Closed bendnorman closed 1 year ago
To reiterate some of our goals with dagster:
My initial iterations of using dagster for PUDL mostly used ops and graphs. Wrapping pudl functions in these abstractions felt like we were adding an additional layer of complexity, see discussion in #1835. Wrapping functions in ops also didn't provide a clear way to persist interim, output, and analysis tables to the database. These issues lead me to dagster's other paradigm, software-defined assets.
Pros of software-defined assets:
My plan is to convert each pudl function that extracts or cleans a dataframe to an asset or multi_asset. For example, extraction functions will be wrapped in multi_assets and produce an asset for each raw dataframe. Most individual table transform functions will become assets because they can depend on multiple tables and produce a single asset. There will be no need for loading functions because IO Managers will handle the loading to storage (sqlite and parquet).
This refactor will touch everything and it will take a while! To avoid the new branch and dev from getting super out of sync I propose we apply these changes to two phases. The first phase will convert the ETL processes to assets, and the second phase will convert the output and analysis tables. This will make an already monster PR and a little less monster. I believe converting just the ETL initially won't be an issue because the PudlTable class is pretty distinct from the ETL.
Here are some rough steps for the first phase:
At each step, I'd love to get feedback to make sure I'm building the right stuff! Once people approve the EIA ETL changes, I'll start to update the test suite to accommodate the dagster changes.
Resource.from_id()
method to pass to the dtypes arg of the pd.DataFrame().to_sql()

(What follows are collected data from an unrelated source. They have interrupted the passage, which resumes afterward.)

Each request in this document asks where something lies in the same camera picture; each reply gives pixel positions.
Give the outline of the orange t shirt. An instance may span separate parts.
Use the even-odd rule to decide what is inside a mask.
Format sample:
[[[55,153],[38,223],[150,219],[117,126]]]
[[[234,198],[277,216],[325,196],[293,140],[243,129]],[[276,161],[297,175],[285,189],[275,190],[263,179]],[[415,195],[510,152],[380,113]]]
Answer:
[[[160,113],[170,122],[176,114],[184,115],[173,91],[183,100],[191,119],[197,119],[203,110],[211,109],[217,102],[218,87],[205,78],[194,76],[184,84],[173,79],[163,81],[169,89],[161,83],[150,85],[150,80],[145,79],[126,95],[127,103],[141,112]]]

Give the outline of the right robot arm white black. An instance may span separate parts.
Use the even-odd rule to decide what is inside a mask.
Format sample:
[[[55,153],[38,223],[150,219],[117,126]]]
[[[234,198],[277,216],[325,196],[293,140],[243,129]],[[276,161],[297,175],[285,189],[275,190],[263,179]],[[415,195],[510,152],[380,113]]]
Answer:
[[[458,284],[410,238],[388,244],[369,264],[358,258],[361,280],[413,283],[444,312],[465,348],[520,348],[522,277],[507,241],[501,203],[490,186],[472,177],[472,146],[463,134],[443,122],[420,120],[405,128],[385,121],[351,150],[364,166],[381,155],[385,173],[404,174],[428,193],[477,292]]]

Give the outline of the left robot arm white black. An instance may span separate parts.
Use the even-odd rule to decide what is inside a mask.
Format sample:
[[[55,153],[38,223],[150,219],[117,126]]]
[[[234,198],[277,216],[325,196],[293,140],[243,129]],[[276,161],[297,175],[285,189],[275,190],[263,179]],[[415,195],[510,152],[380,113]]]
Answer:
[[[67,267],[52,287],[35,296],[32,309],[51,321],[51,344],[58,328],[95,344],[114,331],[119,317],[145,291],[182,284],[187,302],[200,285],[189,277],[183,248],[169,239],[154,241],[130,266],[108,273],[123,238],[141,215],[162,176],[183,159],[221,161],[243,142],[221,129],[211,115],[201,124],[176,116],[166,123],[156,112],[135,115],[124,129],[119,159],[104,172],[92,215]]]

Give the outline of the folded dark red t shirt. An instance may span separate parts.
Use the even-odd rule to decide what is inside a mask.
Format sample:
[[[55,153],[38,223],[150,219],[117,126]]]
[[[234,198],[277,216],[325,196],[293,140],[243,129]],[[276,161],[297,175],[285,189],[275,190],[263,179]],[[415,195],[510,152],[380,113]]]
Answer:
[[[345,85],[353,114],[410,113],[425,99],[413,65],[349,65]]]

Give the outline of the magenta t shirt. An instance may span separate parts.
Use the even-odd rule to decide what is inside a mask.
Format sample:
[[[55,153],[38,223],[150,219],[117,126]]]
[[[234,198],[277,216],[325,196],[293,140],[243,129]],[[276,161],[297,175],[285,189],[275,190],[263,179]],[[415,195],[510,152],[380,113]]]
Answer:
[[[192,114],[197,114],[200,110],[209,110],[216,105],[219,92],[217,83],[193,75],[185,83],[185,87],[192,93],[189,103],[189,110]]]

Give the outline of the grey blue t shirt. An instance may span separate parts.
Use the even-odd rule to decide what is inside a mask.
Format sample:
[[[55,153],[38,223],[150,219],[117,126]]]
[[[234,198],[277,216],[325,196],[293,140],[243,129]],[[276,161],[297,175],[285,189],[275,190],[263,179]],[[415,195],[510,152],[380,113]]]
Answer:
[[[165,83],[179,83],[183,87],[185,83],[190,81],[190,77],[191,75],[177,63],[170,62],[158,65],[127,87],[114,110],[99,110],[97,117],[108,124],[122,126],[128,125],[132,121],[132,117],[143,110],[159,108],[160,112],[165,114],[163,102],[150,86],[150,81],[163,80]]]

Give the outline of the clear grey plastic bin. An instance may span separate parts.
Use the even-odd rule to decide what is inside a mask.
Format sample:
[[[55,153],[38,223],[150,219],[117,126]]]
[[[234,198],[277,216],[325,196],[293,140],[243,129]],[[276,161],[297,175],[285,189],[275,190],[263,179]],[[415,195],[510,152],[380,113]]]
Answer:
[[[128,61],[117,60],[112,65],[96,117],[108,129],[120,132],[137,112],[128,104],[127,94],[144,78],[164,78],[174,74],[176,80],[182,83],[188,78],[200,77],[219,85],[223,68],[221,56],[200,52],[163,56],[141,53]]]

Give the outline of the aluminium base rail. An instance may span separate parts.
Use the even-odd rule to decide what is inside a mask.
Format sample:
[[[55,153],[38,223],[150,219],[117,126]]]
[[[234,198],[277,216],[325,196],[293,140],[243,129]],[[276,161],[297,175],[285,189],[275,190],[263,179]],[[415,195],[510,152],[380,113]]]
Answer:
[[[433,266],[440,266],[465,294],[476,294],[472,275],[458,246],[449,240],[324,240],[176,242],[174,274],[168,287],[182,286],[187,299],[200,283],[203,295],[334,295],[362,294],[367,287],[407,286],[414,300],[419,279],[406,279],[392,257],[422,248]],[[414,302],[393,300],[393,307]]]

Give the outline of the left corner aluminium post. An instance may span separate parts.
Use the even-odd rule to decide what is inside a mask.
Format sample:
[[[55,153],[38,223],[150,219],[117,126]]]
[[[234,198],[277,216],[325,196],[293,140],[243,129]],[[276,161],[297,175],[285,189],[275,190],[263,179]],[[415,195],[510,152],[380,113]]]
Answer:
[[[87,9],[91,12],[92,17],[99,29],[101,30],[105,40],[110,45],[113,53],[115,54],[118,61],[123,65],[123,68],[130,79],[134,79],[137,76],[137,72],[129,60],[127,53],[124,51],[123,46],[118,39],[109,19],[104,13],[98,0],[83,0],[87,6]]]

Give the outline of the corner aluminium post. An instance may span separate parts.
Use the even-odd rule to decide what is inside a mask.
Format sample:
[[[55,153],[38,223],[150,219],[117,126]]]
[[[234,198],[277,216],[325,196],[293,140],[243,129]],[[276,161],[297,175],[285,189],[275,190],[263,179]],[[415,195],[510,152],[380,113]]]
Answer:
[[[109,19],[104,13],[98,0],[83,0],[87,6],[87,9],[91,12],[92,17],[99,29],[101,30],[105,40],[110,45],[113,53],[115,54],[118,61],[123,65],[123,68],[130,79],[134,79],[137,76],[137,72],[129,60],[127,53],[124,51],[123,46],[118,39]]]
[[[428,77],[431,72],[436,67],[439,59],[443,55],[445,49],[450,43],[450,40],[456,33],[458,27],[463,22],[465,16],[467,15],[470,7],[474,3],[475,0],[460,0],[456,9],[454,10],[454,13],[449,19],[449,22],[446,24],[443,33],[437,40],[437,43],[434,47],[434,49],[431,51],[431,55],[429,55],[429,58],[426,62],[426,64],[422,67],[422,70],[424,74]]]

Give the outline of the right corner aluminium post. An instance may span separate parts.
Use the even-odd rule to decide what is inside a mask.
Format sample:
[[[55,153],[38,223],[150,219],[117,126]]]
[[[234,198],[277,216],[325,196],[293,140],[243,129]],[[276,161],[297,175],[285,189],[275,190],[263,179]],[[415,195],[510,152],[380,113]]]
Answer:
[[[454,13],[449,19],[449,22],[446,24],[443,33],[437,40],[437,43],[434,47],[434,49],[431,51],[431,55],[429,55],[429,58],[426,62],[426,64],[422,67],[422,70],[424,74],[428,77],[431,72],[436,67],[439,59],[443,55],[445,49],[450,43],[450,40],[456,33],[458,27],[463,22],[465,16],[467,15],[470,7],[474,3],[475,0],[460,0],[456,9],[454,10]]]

method. apply_pudl_dtypes()
helper function which looks up a data frame’s dtypes in our metadata and converts the columns to the correct dtypes. This is great for reading the fundamental tables but the fields in our interim and output tables aren’t guaranteed to be in our metadata right now. We either have to add metadata for our output and interim tables or rely on pandas convert_dtypes()
function.
Our current dagster refactor plan doesn't describe how to persist interim tables and how to apply dagster concepts to the output and analysis layers.
Data Persistence questions
Is it possible for multiple processes to write to a sqlite file one at a time? If not, we'll need to create a postgres db most likely using docker.

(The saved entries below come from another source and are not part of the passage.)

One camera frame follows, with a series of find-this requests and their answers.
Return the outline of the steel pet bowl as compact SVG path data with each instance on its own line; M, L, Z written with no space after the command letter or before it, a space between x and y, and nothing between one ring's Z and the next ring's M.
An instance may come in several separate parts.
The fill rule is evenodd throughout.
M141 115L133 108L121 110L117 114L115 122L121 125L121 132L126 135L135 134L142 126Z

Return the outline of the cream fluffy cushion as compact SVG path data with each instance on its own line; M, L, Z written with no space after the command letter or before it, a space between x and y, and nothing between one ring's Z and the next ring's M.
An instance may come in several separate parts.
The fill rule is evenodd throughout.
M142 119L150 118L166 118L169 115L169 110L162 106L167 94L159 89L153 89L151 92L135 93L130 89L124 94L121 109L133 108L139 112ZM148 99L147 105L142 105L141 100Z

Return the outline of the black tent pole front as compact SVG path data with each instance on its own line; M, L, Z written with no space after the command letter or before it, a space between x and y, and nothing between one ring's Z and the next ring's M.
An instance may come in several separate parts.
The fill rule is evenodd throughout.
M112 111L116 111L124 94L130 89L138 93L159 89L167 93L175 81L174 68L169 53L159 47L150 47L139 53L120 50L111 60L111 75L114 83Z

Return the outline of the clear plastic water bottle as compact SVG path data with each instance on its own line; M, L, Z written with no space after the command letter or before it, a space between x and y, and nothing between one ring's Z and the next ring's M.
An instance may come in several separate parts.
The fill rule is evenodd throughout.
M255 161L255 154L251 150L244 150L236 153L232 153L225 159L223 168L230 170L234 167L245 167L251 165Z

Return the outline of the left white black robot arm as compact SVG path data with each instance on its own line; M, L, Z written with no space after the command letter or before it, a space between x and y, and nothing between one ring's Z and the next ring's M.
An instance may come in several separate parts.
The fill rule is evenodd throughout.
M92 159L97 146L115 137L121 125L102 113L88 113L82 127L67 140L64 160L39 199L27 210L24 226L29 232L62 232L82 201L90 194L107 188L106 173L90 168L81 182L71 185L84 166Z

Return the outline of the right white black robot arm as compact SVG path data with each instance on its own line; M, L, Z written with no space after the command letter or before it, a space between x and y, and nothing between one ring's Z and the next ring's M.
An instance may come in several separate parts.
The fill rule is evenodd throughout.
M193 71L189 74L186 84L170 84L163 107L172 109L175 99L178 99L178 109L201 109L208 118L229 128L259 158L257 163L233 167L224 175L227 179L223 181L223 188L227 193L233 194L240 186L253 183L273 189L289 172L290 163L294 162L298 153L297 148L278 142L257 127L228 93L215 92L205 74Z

How to persist interim data with schemas? The current metadata system needs all tables schemas to be created at the same time.
Will performance be an issue when we have smaller ops? There is overhead in launching a process for every op.

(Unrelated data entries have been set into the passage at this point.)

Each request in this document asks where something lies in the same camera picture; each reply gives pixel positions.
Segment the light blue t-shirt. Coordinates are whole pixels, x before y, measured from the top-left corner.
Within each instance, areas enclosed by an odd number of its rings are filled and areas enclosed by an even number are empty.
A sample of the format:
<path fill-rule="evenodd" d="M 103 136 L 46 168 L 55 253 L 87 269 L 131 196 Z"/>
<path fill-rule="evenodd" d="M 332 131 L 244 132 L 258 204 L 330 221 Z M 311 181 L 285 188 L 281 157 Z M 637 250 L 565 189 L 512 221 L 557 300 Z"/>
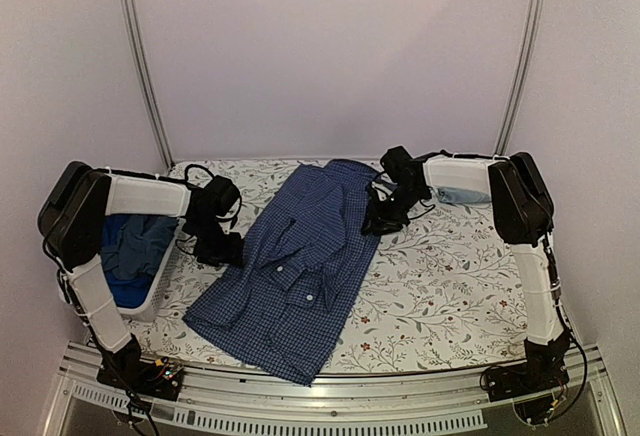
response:
<path fill-rule="evenodd" d="M 492 201 L 491 195 L 469 189 L 439 187 L 435 195 L 443 204 L 484 204 Z"/>

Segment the dark blue checkered shirt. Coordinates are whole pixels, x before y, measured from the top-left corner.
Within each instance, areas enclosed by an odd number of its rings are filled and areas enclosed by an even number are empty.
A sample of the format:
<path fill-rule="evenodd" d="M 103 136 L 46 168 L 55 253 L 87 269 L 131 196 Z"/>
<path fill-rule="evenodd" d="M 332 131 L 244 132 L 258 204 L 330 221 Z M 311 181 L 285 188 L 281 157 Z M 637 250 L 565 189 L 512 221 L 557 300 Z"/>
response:
<path fill-rule="evenodd" d="M 353 160 L 299 165 L 249 228 L 243 267 L 227 268 L 184 323 L 241 362 L 311 385 L 379 244 L 361 232 L 375 175 Z"/>

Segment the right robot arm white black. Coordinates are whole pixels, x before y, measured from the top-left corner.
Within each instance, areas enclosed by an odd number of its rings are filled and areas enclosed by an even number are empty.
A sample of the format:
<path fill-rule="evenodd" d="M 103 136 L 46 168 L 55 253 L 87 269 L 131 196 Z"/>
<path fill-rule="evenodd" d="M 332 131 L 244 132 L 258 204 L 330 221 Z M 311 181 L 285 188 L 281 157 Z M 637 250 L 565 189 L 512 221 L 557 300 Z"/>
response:
<path fill-rule="evenodd" d="M 413 157 L 397 146 L 386 151 L 380 164 L 366 187 L 365 235 L 400 231 L 420 201 L 491 204 L 494 228 L 515 257 L 527 311 L 526 363 L 518 368 L 517 383 L 524 391 L 539 391 L 561 367 L 570 331 L 559 310 L 554 203 L 533 157 L 527 152 L 488 156 L 446 150 Z"/>

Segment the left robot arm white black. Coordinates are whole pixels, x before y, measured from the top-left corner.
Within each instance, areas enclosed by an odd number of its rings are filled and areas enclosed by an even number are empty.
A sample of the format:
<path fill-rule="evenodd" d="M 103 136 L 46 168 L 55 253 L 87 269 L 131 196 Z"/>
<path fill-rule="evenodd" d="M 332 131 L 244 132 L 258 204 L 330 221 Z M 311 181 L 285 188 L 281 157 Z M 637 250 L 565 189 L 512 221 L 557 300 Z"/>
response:
<path fill-rule="evenodd" d="M 41 208 L 37 226 L 43 251 L 66 278 L 72 303 L 88 326 L 111 375 L 128 390 L 148 382 L 141 349 L 125 325 L 101 263 L 102 231 L 112 214 L 141 214 L 182 220 L 194 237 L 203 264 L 235 265 L 242 260 L 239 234 L 223 230 L 234 225 L 242 205 L 239 189 L 222 176 L 200 187 L 187 179 L 70 162 Z"/>

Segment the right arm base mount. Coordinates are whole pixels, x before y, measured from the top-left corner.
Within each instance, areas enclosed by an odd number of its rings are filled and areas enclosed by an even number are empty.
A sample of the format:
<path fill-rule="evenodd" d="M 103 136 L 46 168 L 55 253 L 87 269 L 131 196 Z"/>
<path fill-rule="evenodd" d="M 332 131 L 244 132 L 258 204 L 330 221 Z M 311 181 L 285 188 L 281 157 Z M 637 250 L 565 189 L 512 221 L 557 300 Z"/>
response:
<path fill-rule="evenodd" d="M 559 388 L 569 382 L 562 357 L 530 356 L 525 362 L 492 365 L 480 375 L 479 384 L 491 402 Z"/>

What is the proper way to use a database as an IO manager? Based on my understanding, the default IO Manager creates a storage directory for each run. How can we create a database for each run? Is this what we want?
If IO Managers aren't the best way to persist data to a database, what is a sensible way to write interim tables? A MaterializeAssets and a function that writes a table to a db? Is it sketchy for the interim table in the db and the dataframe to diverge? How should we manage the schemas for interim tables?
Output layer questions
Which output tables need CEMS data?
How can we give the output and analysis tables access to the ETL outputs? Sensors? Passing ETL op outputs to output ops (this might require merging everything into one job)?
How would SDA work with SQL views?